Realia are real objects such as specimens of plants or animals, and machines or tools, as they are known to exist or used in life situations. They can be useful in presenting a learning experience while improving the retention of concepts learned. The use of realia is commonplace in the classroom and is widely considered to have great value in fostering an active teaching-learning environment. Realia can be useful in all subject areas of the curriculum; and is appropriate for any age level of students, from beginner to advance.

In language teaching, for example, realia provides language learners with multi-sensory impressions of the language through seeing, hearing, touching, and manipulating items. Interaction with authentic materials, aids in the teaching-learning instruction by bringing students into contact with language as it is used in real-life situations in order to meet actual communication needs. Moreover, the use of realia can enhance linguistic and cultural understanding and appreciation, which are both prerequisites for real language learning.

The increasing integration of computers into the classroom and the phenomenal growth of the Internet has brought about the need to combine the new educational technologies with teaching practices and techniques.
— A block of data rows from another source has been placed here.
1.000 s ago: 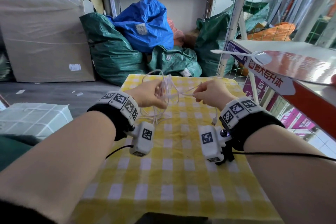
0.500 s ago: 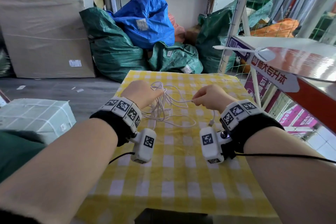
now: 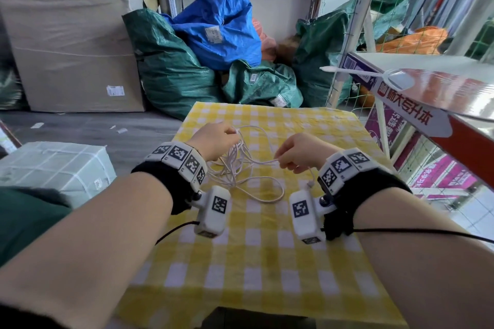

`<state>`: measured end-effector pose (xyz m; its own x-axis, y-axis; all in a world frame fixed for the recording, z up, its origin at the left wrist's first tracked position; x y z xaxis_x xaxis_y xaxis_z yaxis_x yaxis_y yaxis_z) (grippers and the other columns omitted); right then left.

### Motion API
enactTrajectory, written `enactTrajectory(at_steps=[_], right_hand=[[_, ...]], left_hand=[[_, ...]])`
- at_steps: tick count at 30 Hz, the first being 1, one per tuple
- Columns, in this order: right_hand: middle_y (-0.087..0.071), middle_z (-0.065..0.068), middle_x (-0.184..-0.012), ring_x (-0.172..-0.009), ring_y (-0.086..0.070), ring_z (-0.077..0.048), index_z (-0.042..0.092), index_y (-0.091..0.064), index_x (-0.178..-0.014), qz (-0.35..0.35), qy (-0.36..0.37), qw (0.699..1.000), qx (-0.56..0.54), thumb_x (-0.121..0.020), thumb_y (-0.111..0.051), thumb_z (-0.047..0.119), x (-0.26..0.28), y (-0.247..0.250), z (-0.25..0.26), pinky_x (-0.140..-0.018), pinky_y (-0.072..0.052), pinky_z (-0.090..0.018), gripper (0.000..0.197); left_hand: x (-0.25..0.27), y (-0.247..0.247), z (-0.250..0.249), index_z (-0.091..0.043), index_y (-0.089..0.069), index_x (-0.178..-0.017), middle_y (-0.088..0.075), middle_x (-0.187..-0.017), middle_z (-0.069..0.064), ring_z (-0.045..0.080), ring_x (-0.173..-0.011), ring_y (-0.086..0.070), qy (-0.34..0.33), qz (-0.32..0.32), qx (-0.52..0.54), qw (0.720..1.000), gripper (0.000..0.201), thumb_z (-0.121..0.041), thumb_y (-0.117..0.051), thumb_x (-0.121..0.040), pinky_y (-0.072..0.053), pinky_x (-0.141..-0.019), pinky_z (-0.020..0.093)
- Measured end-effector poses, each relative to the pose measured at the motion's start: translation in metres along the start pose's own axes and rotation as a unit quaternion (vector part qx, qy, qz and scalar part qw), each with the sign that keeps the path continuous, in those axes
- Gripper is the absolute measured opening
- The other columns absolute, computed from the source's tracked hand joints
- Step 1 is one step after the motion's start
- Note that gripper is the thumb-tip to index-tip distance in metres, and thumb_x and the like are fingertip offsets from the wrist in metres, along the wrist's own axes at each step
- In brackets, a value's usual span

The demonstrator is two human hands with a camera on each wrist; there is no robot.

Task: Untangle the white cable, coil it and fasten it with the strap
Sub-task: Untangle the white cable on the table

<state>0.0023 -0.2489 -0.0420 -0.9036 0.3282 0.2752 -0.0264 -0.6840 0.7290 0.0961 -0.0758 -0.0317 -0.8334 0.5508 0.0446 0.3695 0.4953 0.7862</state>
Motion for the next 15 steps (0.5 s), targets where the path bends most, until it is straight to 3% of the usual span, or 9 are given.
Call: enactTrajectory(at_steps=[2, 5, 9, 12, 15], right_hand=[[-0.067, -0.007, -0.075, -0.063, -0.055, -0.015, 0.008, -0.07, -0.089, 0.01, 0.009, 1.0, -0.005, -0.087, -0.06, 0.01, -0.001, -0.007, 0.004, -0.069, -0.054, -0.029, 0.01], [-0.065, -0.004, -0.07, -0.059, -0.053, -0.014, 0.005, -0.072, -0.092, 0.024, 0.025, 0.999, 0.0, -0.088, -0.062, 0.016, -0.002, -0.019, 0.008, -0.066, -0.053, -0.028, 0.015], [-0.065, 0.0, -0.067, -0.058, -0.051, -0.013, 0.007, -0.073, -0.09, 0.035, 0.047, 0.998, 0.022, -0.086, -0.065, 0.02, -0.003, -0.031, 0.014, -0.06, -0.05, -0.026, 0.016], [-0.065, 0.005, -0.066, -0.057, -0.05, -0.01, 0.01, -0.075, -0.09, 0.045, 0.063, 0.996, 0.044, -0.085, -0.066, 0.024, -0.003, -0.037, 0.018, -0.055, -0.045, -0.02, 0.017], [-0.067, 0.009, -0.071, -0.063, -0.055, -0.004, 0.018, -0.075, -0.087, 0.049, 0.079, 0.993, 0.068, -0.085, -0.067, 0.026, -0.001, -0.043, 0.022, -0.057, -0.043, -0.018, 0.011]], left_hand=[[0.001, -0.001, 0.002, -0.011, -0.061, -0.108, -0.06, -0.107, 0.006, 0.028, -0.084, -0.063, -0.007, -0.015, 0.015, 1.0, 0.027, -0.03, -0.056, -0.09, -0.054, -0.077, 0.038], [-0.001, -0.003, 0.006, 0.0, -0.066, -0.096, -0.065, -0.09, 0.012, 0.024, -0.07, -0.061, -0.015, -0.031, 0.082, 0.996, 0.019, -0.015, -0.065, -0.084, -0.056, -0.074, 0.038], [-0.002, -0.007, 0.012, 0.0, -0.064, -0.096, -0.06, -0.076, 0.007, 0.023, -0.066, -0.061, 0.006, -0.035, 0.181, 0.983, 0.014, -0.001, -0.066, -0.081, -0.056, -0.071, 0.039], [-0.001, -0.011, 0.018, -0.001, -0.061, -0.106, -0.062, -0.083, 0.009, 0.022, -0.068, -0.061, 0.025, -0.017, 0.259, 0.965, 0.025, 0.003, -0.065, -0.082, -0.054, -0.066, 0.034], [0.0, -0.015, 0.021, 0.001, -0.057, -0.114, -0.062, -0.095, 0.015, 0.025, -0.073, -0.063, 0.032, -0.011, 0.321, 0.946, 0.034, 0.006, -0.064, -0.082, -0.053, -0.06, 0.03]])
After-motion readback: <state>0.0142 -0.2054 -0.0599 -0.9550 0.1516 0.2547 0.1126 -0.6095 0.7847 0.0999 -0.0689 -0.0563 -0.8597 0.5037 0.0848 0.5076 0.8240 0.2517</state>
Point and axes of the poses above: each hand's wrist, its own x-axis away from the middle knuckle, its own y-axis out of the back of the hand, z = x × y, the point moved 3 cm from there along -x, towards the middle knuckle
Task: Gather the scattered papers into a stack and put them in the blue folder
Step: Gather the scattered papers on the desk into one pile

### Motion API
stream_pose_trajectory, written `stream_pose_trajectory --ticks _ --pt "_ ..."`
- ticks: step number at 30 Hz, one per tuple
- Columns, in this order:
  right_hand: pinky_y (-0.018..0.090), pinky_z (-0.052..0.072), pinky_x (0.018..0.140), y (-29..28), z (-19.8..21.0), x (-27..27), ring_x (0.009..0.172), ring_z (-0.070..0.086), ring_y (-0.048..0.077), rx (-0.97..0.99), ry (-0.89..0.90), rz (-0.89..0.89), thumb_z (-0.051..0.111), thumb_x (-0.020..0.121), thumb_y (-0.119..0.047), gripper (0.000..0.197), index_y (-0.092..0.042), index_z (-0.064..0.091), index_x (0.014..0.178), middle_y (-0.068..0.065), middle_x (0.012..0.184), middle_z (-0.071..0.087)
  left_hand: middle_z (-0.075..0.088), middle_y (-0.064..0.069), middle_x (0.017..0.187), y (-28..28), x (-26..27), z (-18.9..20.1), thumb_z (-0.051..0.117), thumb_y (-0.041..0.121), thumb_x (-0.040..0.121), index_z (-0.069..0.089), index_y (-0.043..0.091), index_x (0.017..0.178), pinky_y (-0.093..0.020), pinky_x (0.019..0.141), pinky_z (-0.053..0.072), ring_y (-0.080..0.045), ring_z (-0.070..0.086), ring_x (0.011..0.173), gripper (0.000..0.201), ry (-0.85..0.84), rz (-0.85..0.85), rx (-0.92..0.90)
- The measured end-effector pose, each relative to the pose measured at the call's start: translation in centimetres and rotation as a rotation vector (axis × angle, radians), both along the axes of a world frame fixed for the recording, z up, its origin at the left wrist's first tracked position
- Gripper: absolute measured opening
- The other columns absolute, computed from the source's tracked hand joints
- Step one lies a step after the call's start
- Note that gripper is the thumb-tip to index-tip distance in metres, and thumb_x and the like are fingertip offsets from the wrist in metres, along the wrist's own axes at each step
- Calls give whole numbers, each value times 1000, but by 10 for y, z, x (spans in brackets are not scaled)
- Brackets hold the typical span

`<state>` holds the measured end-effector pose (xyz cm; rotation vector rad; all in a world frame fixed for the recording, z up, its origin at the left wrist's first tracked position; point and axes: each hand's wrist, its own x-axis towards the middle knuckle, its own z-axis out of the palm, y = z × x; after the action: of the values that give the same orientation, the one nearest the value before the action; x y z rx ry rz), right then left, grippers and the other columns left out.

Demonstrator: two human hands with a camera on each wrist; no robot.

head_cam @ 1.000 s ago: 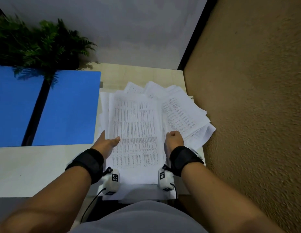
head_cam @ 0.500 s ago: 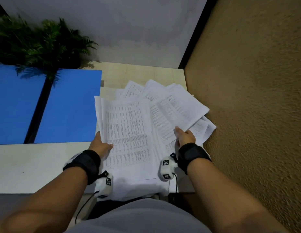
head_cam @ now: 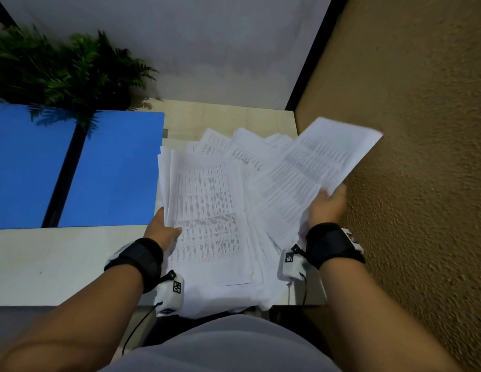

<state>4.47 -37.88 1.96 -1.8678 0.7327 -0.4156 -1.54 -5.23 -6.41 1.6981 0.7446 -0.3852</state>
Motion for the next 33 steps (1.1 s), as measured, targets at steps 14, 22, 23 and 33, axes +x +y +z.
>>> stream_pose_trajectory --ticks 14,22,23,33 --pt "16 38 77 53 83 1 96 51 12 -203 -197 329 43 99 -10 23 2 47 118 8 101 56 34 -6 160 -5 -2 5 59 47 91 23 22 154 -51 118 30 -30 38 144 77 32 63 -114" --pt "31 42 94 101 -32 -17 114 51 24 -127 549 741 38 92 5 62 -14 20 148 13 131 48 35 1 159 -5 -1 7 71 60 78 10 22 158 -41 117 28 -21 38 145 107 37 68 -274" --pt "28 40 89 104 -34 -18 107 50 21 -95 546 747 37 92 5 57 -13 25 145 8 123 49 47 1 151 -4 -4 5 80 53 72 22 22 155 -41 114 34 -21 49 136 107 19 35 -248" --pt "44 43 101 64 -48 0 123 46 30 -303 580 430 68 83 -35 60 -14 42 133 10 132 47 63 -11 123 18 -15 -9 64 -4 89 51 8 134 -51 105 46 -33 61 112 48 -20 203 -77"
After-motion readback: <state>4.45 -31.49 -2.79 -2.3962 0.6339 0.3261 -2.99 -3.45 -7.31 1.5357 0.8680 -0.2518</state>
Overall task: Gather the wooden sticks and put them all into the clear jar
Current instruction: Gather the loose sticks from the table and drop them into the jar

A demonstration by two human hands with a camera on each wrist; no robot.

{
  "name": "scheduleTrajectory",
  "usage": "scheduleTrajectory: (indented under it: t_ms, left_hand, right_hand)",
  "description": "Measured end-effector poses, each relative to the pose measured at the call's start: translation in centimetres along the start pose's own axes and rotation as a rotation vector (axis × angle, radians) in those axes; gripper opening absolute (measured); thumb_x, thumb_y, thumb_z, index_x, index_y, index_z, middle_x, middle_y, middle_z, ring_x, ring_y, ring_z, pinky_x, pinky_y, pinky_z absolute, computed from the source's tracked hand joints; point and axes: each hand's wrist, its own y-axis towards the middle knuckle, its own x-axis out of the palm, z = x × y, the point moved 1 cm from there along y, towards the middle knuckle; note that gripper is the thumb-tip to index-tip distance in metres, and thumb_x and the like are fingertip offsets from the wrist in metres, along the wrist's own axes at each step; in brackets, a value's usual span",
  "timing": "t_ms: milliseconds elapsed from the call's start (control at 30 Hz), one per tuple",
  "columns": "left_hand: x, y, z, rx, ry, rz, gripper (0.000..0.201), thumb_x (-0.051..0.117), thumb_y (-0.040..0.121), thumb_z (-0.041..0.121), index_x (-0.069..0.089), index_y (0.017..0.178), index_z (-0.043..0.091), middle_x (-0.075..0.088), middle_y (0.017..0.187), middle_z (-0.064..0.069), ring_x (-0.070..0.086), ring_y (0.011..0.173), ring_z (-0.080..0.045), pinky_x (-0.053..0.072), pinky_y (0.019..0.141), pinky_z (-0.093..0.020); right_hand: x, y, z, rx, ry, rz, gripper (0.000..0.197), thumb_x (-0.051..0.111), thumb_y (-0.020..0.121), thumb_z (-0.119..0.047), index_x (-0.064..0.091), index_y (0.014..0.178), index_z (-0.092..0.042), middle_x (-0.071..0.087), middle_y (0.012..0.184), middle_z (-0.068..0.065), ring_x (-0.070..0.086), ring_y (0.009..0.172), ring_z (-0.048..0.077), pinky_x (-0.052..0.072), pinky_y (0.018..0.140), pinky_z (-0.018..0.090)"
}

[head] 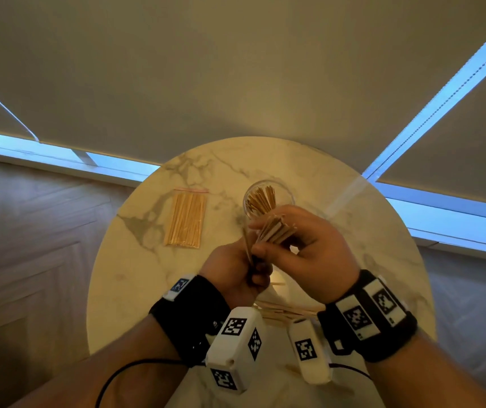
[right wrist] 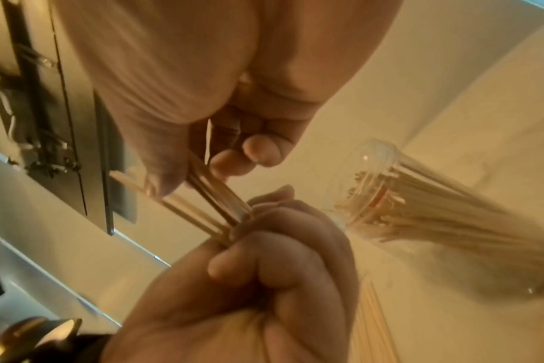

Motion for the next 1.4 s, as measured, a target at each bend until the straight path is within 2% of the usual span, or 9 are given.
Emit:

Virtual realia are digitized objects and items which are now brought into the classroom as examples or aids. They are often used to stimulate interest in the learning experience. While traditional realia is a real object in nature, when transferred to a more interactive and flexible medium, virtual realia merges an established technique with the new educational technologies in bringing culturally-based authentic materials into the classrooms (Smith, 1997).

Realia, whether traditional or virtual, have been found to be useful to improve the retention of concepts learned in the classroom. Real specimens such as plants, machines or tools enrich learning and make it more concrete, authentic and interesting as the learner is made to handle and study these things directly. The presentation of real objects in the classroom, as they are known to exist or used in life situations provides first-hand or direct experiences for learners.